_Brief:_
Your answer must consist solely of the lines from the start of the entries below through the line with "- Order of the", unchanged.

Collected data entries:
<<<<

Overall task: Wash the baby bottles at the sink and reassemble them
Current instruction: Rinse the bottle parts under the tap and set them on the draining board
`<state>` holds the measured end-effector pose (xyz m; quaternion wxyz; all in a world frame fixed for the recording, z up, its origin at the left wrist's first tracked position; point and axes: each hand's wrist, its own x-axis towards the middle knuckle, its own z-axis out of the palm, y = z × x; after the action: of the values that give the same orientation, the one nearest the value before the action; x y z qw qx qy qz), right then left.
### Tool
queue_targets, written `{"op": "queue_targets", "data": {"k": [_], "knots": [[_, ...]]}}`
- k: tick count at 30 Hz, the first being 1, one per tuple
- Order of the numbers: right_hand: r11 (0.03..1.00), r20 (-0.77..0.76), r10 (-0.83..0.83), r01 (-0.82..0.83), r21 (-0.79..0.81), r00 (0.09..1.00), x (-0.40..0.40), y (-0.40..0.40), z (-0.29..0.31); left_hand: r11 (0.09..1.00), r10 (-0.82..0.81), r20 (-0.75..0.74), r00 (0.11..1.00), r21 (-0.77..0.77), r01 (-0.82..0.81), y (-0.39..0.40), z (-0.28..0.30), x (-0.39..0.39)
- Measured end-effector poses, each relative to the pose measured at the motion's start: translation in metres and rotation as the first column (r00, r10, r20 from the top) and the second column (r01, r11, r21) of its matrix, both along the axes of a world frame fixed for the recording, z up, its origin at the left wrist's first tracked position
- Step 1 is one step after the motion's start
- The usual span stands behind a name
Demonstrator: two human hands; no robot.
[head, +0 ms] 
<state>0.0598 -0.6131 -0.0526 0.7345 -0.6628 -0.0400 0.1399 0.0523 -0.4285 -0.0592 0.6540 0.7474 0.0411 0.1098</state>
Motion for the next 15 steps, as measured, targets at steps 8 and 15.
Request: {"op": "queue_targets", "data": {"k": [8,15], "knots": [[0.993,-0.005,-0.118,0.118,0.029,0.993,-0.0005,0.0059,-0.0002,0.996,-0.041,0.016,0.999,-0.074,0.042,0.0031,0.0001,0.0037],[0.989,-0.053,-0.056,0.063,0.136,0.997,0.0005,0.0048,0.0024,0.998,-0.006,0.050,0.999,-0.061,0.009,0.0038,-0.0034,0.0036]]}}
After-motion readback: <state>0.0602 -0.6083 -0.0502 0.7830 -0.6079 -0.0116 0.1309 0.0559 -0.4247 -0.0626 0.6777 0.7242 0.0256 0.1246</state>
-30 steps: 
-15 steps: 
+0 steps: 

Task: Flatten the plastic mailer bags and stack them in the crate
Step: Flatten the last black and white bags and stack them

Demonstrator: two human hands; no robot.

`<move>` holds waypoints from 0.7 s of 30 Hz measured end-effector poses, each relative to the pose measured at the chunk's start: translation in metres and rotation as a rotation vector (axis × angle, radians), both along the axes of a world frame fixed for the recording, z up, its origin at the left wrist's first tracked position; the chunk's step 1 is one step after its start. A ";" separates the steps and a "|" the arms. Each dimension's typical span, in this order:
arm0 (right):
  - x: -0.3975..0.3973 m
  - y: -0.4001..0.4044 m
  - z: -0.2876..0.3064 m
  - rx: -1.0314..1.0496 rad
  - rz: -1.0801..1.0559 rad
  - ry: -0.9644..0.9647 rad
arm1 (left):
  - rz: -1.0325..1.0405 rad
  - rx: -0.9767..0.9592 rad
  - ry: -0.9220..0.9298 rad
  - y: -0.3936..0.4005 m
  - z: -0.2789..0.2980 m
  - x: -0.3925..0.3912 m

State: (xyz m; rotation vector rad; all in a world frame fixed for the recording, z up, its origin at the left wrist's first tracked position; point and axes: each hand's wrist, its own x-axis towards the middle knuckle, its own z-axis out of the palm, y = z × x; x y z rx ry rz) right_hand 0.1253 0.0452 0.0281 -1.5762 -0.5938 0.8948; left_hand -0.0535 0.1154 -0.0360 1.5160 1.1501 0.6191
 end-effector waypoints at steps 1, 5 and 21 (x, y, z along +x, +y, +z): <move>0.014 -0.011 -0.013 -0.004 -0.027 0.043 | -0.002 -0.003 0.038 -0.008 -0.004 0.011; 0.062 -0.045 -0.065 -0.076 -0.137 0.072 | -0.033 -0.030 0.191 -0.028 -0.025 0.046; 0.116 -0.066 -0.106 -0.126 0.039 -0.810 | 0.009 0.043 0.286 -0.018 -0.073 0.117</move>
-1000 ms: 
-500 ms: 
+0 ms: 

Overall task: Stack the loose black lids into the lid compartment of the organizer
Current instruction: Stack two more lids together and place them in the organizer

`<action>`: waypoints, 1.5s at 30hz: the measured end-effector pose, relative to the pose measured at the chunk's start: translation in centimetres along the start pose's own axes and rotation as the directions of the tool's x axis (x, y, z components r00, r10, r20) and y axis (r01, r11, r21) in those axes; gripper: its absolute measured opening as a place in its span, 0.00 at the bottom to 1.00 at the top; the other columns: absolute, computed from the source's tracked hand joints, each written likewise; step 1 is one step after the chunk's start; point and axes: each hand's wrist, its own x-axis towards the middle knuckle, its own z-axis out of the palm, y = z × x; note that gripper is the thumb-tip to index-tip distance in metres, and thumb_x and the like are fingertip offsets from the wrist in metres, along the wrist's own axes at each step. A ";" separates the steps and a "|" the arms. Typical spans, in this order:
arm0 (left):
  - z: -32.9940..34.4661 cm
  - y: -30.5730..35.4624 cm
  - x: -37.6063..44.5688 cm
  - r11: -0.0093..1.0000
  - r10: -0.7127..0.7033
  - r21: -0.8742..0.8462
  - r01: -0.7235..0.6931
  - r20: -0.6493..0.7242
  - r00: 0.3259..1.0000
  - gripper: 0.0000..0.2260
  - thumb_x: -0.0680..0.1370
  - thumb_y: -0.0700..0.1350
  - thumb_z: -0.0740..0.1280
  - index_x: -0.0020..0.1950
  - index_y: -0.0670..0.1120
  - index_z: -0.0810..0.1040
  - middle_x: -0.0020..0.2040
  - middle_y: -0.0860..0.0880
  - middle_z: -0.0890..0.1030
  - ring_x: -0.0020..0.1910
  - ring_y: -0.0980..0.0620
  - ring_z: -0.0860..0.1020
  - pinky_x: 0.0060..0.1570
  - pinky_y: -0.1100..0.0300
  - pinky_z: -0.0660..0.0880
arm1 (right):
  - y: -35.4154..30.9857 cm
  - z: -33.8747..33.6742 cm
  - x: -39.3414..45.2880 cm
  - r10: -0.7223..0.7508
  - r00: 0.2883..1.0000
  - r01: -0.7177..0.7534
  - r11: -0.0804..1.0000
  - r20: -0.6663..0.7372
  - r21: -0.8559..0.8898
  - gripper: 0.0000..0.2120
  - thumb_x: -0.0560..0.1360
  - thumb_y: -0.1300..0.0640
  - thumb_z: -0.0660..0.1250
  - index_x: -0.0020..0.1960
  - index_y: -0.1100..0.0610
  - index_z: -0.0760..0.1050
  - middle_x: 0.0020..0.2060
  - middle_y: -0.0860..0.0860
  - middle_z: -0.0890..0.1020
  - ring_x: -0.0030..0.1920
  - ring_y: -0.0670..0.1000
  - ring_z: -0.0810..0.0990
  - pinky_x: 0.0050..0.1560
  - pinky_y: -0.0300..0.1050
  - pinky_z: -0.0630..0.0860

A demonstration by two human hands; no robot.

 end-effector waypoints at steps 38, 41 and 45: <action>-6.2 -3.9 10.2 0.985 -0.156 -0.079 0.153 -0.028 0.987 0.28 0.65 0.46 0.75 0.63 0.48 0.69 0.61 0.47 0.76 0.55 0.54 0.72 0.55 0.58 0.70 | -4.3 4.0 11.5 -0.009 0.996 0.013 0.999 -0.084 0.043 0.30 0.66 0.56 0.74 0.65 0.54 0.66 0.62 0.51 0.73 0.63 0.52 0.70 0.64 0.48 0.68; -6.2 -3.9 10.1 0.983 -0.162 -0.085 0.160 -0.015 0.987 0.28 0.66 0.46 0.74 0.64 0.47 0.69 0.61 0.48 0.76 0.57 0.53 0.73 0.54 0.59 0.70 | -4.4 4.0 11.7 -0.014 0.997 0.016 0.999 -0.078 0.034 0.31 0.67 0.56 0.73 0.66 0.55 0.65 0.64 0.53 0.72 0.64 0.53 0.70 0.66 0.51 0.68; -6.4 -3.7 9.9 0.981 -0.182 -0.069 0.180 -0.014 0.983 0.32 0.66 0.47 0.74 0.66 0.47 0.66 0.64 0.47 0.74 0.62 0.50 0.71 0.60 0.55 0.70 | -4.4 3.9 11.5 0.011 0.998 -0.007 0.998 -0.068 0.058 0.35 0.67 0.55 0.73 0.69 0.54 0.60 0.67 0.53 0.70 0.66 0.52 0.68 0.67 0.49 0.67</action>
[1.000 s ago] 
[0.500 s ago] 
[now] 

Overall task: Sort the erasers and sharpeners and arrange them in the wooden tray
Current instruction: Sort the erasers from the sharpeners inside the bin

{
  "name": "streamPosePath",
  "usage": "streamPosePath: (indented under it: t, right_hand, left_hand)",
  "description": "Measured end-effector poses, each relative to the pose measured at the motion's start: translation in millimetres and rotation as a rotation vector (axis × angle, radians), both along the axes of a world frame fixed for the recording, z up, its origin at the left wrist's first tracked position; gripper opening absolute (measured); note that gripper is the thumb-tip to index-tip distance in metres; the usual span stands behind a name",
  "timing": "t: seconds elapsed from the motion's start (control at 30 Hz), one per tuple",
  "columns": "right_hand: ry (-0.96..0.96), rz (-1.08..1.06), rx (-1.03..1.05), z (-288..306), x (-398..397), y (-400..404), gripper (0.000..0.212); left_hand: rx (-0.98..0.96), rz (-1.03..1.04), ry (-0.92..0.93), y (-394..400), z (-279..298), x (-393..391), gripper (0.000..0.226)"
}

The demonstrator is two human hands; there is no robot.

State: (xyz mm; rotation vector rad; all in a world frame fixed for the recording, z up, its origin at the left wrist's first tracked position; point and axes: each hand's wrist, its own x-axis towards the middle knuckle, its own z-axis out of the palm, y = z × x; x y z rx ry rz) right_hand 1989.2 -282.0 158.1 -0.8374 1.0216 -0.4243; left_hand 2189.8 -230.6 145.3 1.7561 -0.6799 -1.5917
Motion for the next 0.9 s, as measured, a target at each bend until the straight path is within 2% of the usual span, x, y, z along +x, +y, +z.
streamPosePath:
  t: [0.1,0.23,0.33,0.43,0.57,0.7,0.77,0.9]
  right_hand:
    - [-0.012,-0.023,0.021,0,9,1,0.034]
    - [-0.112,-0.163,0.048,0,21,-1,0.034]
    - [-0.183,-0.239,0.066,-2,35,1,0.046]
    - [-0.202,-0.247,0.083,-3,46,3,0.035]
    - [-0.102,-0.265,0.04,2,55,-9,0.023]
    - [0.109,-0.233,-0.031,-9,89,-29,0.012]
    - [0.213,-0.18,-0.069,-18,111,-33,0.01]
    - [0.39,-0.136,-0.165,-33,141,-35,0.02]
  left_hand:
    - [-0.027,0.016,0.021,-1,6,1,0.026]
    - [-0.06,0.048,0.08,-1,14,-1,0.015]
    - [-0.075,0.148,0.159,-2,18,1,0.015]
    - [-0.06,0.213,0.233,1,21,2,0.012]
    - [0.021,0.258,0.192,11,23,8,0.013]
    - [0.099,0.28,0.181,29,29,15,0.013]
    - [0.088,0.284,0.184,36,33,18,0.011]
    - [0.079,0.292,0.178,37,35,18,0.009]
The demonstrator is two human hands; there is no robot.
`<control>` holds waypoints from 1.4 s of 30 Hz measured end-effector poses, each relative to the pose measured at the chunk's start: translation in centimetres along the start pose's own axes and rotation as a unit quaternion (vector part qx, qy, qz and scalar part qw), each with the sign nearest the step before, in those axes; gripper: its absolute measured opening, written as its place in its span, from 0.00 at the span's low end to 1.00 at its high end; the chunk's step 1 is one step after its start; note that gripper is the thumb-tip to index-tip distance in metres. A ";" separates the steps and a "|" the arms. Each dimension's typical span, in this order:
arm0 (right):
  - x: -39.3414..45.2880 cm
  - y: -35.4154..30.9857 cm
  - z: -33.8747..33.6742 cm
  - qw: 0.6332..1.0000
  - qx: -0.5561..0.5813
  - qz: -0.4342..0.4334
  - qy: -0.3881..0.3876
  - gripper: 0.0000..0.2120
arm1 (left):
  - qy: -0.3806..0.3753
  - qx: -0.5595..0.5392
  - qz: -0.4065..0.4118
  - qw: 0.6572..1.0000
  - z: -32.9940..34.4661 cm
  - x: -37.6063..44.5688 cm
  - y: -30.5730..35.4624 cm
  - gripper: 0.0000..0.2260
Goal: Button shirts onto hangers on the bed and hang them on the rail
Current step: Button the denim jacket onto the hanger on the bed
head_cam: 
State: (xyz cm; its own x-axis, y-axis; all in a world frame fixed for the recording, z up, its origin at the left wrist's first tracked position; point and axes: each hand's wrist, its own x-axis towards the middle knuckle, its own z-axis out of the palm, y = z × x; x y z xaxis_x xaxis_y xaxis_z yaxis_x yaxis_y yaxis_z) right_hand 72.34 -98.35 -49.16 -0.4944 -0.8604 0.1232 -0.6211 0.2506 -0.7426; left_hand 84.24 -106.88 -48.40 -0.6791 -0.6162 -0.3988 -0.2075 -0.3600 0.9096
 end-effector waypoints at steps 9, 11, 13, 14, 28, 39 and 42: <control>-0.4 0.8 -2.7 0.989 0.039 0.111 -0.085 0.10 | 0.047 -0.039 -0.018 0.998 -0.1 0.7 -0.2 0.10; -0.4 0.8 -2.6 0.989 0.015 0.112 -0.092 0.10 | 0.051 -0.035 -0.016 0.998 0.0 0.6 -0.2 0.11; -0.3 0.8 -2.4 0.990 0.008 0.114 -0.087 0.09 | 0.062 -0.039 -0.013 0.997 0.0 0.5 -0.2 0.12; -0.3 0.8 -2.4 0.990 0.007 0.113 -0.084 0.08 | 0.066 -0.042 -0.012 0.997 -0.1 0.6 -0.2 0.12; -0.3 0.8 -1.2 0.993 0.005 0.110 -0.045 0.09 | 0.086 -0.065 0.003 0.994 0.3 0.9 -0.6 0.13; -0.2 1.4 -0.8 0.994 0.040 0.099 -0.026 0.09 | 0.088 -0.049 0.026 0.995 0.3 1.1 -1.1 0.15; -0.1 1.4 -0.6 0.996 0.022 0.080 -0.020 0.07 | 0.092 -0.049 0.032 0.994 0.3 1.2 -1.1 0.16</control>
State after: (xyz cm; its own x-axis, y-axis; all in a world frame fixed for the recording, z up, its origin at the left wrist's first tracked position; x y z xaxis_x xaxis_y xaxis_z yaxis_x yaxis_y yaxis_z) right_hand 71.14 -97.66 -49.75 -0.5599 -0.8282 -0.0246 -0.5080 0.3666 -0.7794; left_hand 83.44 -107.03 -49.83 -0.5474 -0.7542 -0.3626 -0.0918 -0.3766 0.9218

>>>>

_Solution to the exercise:_
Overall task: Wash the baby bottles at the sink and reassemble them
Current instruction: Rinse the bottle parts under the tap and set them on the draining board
`<state>` holds the measured end-effector pose (xyz m; quaternion wxyz; all in a world frame fixed for the recording, z up, its origin at the left wrist's first tracked position; point and axes: each hand's wrist, its own x-axis towards the middle knuckle, its own z-axis out of the palm, y = z × x; after the action: of the values that give the same orientation, the one nearest the value before the action; x y z qw qx qy qz), right then left.
### Tool
queue_targets, written `{"op": "queue_targets", "data": {"k": [_], "knots": [[_, ...]]}}`
- k: tick count at 30 Hz, the first being 1, one per tuple
- Order of the numbers: right_hand: r11 (0.03..1.00), r20 (-0.77..0.76), r10 (-0.83..0.83), r01 (-0.82..0.83), r21 (-0.79..0.81), r00 (0.09..1.00), x (-0.40..0.40), y (-0.40..0.40), z (-0.29..0.31); left_hand: r11 (0.09..1.00), r10 (-0.82..0.81), r20 (-0.75..0.74), r00 (0.11..1.00), r21 (-0.77..0.77), r01 (-0.82..0.81), y (-0.39..0.40), z (-0.28..0.30), x (-0.39..0.39)

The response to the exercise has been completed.